Across the whole listing, return each line exactly, with no images included.
=== Section Start ===
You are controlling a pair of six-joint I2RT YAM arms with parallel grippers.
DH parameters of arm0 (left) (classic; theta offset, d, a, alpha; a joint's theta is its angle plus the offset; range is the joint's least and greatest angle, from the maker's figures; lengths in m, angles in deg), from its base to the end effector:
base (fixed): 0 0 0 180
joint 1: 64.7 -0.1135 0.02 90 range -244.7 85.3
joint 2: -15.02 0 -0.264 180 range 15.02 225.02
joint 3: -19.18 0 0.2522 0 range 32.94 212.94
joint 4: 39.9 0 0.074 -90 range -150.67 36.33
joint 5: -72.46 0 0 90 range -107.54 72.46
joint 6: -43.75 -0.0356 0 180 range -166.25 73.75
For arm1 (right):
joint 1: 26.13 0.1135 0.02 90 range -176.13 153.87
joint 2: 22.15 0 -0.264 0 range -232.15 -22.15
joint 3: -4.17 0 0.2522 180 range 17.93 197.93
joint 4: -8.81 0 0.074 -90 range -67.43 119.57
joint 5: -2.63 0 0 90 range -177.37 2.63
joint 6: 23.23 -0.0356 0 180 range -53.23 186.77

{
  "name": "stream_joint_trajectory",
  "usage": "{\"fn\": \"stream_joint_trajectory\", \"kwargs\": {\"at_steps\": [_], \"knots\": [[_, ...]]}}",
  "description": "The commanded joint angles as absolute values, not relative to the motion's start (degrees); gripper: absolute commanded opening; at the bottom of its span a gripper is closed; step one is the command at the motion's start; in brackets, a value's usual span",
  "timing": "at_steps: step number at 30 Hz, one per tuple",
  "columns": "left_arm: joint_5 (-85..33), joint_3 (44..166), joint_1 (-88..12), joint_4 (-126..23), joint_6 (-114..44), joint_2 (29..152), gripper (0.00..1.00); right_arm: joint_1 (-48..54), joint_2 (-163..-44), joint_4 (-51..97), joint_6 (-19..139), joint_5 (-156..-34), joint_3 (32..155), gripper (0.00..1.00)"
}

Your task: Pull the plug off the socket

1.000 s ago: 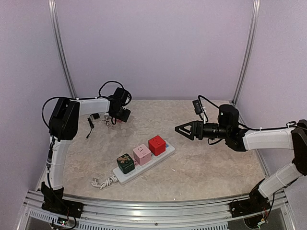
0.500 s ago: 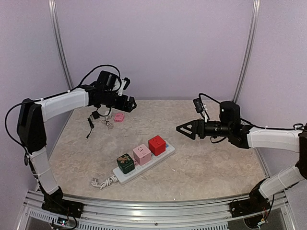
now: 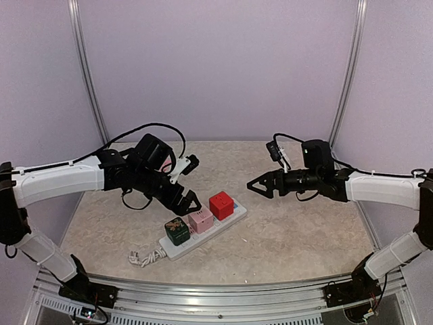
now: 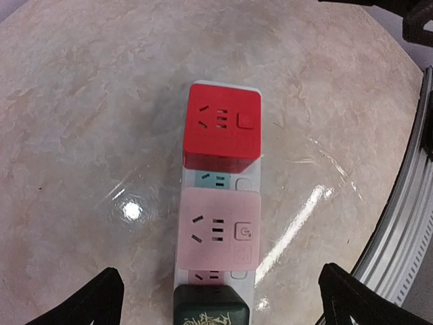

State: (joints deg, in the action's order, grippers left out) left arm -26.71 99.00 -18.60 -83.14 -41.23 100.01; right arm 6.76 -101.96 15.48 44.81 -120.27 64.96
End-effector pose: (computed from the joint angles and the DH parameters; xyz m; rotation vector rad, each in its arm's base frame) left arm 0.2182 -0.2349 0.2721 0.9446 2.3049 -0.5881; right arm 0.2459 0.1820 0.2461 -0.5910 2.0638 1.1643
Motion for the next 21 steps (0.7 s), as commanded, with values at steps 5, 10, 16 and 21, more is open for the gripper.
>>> {"fn": "stream_joint_trajectory", "kwargs": {"at_steps": [5, 10, 16, 21], "knots": [[-22.16, 97.44, -13.83, -97.7, -36.15, 97.75, 0.99, 7.27, -103.8, 18.25, 46.5, -120.26, 67.11, 0.96], [-21.61, 96.48, -13.73, -102.27, -35.01, 100.45, 0.99, 7.27, -103.8, 17.57, 45.98, -120.76, 67.02, 0.97], [-20.73, 96.37, -13.66, -100.81, -35.65, 104.63, 0.97, 7.27, -103.64, 17.8, 45.94, -120.42, 67.22, 0.97], [-22.86, 96.85, -13.64, -96.93, -37.55, 107.01, 0.88, 7.27, -103.77, 17.42, 45.36, -120.78, 67.14, 0.97]]}}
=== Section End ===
*Finished exercise:*
You are controlling a pair of six-joint I2RT YAM arms with parallel grippers.
DH parameters of arm0 (left) (classic; theta offset, d, a, alpha; a joint's theta is its angle plus the offset; range is the joint's least and greatest angle, from the maker's figures; lengths in m, angles in deg), from its base to the end effector:
base (fixed): 0 0 0 180
joint 1: 64.7 -0.1135 0.02 90 range -244.7 85.3
joint 2: -15.02 0 -0.264 180 range 15.02 225.02
joint 3: -19.18 0 0.2522 0 range 32.94 212.94
joint 4: 39.9 0 0.074 -90 range -150.67 36.33
joint 5: -72.46 0 0 90 range -107.54 72.46
joint 6: -43.75 -0.0356 0 180 range -166.25 73.75
For arm1 (right):
joint 1: 26.13 0.1135 0.02 90 range -176.13 153.87
joint 2: 22.15 0 -0.264 0 range -232.15 -22.15
joint 3: -4.17 0 0.2522 180 range 17.93 197.93
joint 4: -8.81 0 0.074 -90 range -67.43 119.57
joint 5: -2.63 0 0 90 range -177.37 2.63
joint 6: 23.23 -0.0356 0 180 range -53.23 186.77

{
  "name": "stream_joint_trajectory",
  "usage": "{\"fn\": \"stream_joint_trajectory\", \"kwargs\": {\"at_steps\": [_], \"knots\": [[_, ...]]}}",
  "description": "The commanded joint angles as absolute values, not relative to the motion's start (degrees); gripper: absolute commanded opening; at the bottom of its span a gripper is closed; step one is the command at the motion's start; in brackets, a value's usual span",
  "timing": "at_steps: step number at 30 Hz, one per tuple",
  "columns": "left_arm: joint_5 (-85..33), joint_3 (44..166), joint_1 (-88..12), joint_4 (-126..23), joint_6 (-114..44), joint_2 (29..152), gripper (0.00..1.00); right_arm: joint_1 (-48..54), joint_2 (-163..-44), joint_4 (-51..97), joint_6 (-19..139), joint_5 (-156..-34), joint_3 (32..155), gripper (0.00..1.00)"
}

Your task: Pull the plug off the socket

1.000 s ago: 
0.500 s ago: 
now: 
now: 

State: (joints deg, in the action's order, grippers left out) left arm -26.71 99.00 -18.60 -83.14 -41.23 100.01; right arm 6.76 -101.96 15.48 44.81 -120.27 64.96
End-effector pose: (computed from the joint angles and the DH parameters; xyz m; rotation vector rad, each in its arm's base frame) left arm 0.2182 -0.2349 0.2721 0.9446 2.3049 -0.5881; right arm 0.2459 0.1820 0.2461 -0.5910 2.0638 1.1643
Motion for the next 21 steps (0.7 s), as commanded, with values at steps 5, 10, 16 and 21, more is open for the gripper.
>>> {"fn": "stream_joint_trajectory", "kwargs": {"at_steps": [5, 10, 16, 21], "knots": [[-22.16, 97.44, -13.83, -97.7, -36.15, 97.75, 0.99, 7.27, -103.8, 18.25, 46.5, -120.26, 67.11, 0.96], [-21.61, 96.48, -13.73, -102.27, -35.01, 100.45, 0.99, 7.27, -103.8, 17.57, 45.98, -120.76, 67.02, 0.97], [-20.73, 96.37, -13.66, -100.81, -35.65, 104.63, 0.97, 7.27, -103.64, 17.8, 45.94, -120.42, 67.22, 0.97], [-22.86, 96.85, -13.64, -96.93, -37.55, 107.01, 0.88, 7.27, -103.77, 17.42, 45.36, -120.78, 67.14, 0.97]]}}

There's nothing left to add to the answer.